Scheme members who had a prescribed occupation and/or a right to take benefits before the age of 50 can take retirement benefits prior to age 50.

In terms of the current regime, if you take your benefits before 50, you get a 2.5% reduction in your LTA for each complete year before normal minimum pension age. Which reduces your LTA for any future benefit crystallisation events.

Under the new regime, there is going to be a 2.5% reduction in both your lump sum allowance and lump sum and death benefit allowance if you take benefits prior to age 50. It does appear that it has no practical impact as unlike the current regime it will not reduce the LSA or LSDBA available when further benefits are taken. The allowance will just have the non taxable amount deducted.

Scheme pensions/Annuities/Drawdown

These will operate as normal in the new regime. However, in the new regime the purchase price/amount crystallising will have no limit, all the benefits will just be taxed at marginal rate.

Further clarity required

It is clear that these benefits starting post 5 April 2024 do not have any impact on allowances. A key area to be clarified is what, if any, impact these benefits in payment at 6 April 2004 and started post 5 April 2006 have on post April 2024 lump sum allowances.

Lifetime Allowance Enhancement Factors (LAEF)

The pension credit, non residence and overseas transfer LAEFs have been removed from the rules going forwards.

Under the LTA regime PCLS was calculated based on the standard LTA so those factors do not have an impact when it comes to PCLS payments, the new provisions for a LSA will work to give the same PCLS figure as before.

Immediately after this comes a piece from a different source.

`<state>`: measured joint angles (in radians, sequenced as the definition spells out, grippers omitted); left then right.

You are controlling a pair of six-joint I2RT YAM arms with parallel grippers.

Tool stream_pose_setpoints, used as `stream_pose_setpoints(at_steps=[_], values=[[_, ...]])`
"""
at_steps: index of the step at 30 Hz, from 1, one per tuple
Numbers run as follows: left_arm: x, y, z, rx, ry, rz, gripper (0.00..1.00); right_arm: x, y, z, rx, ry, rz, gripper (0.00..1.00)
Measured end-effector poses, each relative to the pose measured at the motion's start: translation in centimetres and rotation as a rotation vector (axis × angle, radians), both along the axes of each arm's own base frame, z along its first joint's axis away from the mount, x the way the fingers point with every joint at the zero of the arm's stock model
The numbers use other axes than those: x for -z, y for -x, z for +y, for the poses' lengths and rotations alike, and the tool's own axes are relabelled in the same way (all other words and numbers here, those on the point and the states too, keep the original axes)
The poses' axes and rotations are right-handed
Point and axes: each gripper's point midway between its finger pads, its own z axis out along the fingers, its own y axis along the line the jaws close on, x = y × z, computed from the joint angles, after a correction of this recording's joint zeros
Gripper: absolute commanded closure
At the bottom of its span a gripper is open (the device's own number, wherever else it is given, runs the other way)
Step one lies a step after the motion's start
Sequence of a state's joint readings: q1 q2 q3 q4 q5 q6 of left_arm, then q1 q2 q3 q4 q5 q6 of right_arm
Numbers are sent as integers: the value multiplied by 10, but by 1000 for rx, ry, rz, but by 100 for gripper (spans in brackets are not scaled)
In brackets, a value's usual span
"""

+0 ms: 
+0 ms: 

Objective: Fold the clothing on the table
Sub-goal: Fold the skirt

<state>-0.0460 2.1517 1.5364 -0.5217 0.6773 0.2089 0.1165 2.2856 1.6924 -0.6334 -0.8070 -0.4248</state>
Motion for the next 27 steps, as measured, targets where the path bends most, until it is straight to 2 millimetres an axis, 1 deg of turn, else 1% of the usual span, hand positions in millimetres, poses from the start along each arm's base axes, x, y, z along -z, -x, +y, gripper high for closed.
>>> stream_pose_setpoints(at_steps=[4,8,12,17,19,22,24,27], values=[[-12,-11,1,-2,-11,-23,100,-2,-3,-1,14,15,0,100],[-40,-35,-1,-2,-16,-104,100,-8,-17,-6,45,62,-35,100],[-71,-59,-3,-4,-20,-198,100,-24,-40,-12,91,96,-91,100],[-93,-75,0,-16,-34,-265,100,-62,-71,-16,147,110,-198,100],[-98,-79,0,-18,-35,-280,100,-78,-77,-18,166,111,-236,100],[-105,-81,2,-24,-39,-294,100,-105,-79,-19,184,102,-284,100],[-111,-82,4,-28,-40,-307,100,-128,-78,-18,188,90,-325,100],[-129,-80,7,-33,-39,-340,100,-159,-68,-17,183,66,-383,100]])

However, it does mean that under the new regime benefits, in particular SIHLS and lump sum death benefits, that would otherwise have been tax free as they were under the LTA may now be taxable if over the LSDBA

Further clarity required

It is unclear why HMRC would want to remove the benefit of the LAEFs with regards to the LSDBA. We await guidance on whether this was the intent or if the LAEF factors will enhance relevant members LSDBA.